__EXERCISE PROMPT__. For the word "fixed", tally the lines of the data that contain it and give the tally alone.

__AVAILABLE DATA__.
· · ·
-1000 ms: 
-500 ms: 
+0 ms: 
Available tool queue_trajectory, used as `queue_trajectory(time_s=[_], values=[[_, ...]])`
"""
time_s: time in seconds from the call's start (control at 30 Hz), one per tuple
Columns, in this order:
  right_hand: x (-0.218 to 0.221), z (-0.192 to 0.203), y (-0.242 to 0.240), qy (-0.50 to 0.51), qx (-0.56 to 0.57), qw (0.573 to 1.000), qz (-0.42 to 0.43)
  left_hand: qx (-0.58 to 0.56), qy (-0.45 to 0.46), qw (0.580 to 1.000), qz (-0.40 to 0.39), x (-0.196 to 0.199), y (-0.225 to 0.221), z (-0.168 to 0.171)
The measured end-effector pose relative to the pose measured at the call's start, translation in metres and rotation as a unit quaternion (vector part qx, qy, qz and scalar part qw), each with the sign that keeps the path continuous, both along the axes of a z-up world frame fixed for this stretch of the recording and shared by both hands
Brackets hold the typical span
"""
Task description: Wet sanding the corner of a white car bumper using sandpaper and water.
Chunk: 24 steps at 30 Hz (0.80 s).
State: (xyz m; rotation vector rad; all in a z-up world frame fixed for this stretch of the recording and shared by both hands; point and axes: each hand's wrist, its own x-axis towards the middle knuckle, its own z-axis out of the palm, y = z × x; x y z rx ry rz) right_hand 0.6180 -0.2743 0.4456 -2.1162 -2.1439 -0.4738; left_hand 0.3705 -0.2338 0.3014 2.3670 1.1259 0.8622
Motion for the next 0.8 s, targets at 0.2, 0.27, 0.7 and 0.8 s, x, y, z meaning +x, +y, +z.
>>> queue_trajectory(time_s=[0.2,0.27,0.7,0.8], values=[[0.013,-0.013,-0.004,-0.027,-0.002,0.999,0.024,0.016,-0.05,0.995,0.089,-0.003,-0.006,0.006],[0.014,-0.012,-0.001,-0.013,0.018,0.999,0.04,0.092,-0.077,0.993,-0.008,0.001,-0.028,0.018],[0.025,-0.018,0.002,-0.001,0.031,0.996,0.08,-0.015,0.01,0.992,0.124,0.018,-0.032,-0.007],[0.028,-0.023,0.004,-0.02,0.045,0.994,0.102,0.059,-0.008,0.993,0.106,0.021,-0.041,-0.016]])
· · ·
__ANSWER SECTION__. 2